Replies are listed 'Best First'.
Re: Global replace issue
by moritz (Cardinal) on Aug 29, 2010 at 18:44 UTC
    Whatever you do, make only a single pass over the data. This can be done matching, and using the /gc modifiers to not reset pos, and doing the substitutions yourself.

    Another possibility is to do just a single substitution, and keep track of what was matched.

    #!/usr/bin/perl -w use strict; use warnings; my %subs = ( farenheit => sub { warn "Matched F with $^N\n"; return sprintf("%.u" , ($^N - 32) / 1.8) . 'C' }, celsius => sub { warn "Matched C with $^N\n"; return sprintf("%.u" , ($^N * 1.8) + 32) . 'F' }, ); my $WHAT; my $regex = qr/ (\d+)F (?{ $WHAT = 'farenheit' }) | (\d+)C (?{ $WHAT = 'celsius' }) /xi; my $html = do { local $/; <DATA> }; $html =~ s/$regex/$subs{$WHAT}->()/eg; warn $html; __DATA__ convert 180F to C convert 180C to F

    Note that this uses a feature that's marked as EXPERIMENTAL in perlre, so be warned.

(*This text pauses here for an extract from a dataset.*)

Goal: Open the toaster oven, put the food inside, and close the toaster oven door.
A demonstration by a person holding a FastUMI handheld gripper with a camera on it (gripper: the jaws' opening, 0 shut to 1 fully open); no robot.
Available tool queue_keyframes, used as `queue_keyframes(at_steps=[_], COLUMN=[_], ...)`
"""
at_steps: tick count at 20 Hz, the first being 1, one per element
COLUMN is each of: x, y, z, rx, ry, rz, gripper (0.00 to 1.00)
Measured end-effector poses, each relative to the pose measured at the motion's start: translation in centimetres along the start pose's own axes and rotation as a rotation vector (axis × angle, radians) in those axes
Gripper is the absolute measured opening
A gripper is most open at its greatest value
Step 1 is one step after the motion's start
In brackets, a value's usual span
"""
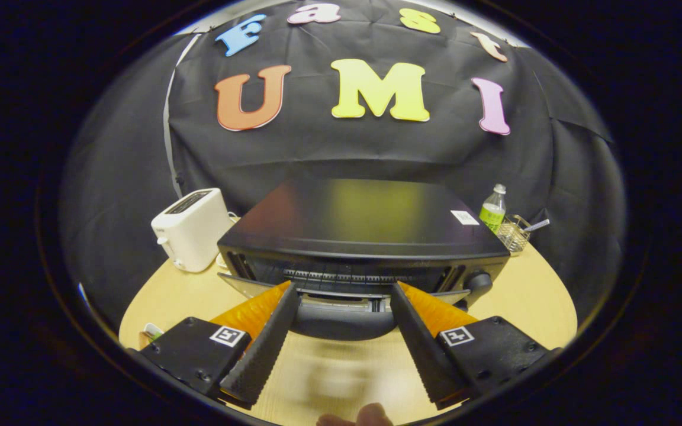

    Also since there are now multiple captures in the same regex, $^N is more robust than using $1, $2 etc.

    Perl 6 - links to (nearly) everything that is Perl 6.
Re: Global replace issue
by FunkyMonk (Bishop) on Aug 29, 2010 at 18:39 UTC
    I'd use something like...
    foreach my $key (keys %subs) { warn "checking key: $key\n"; if ($html =~ s/$key/$subs{$key}->()/eg) { warn $html; last; } }

    So that you leave the loop once you've made a substitution.

Re: Global replace issue
by johngg (Canon) on Aug 29, 2010 at 22:23 UTC

    Just a minor observation regarding your use of sprintf and concatenation. You can dispense with the concatenation entirely by just including the concatenated text in the format string. E.g. replace

    return sprintf("%.u" , ($1 - 32) / 1.8) . 'C'

    with

    return sprintf q{%.uC}, ( $1 - 32 ) / 1.8

    Also, I'm not sure what you intend with the "%.u" format specifier, which will truncate your result. Perhaps something like "%.1f" would be more useful?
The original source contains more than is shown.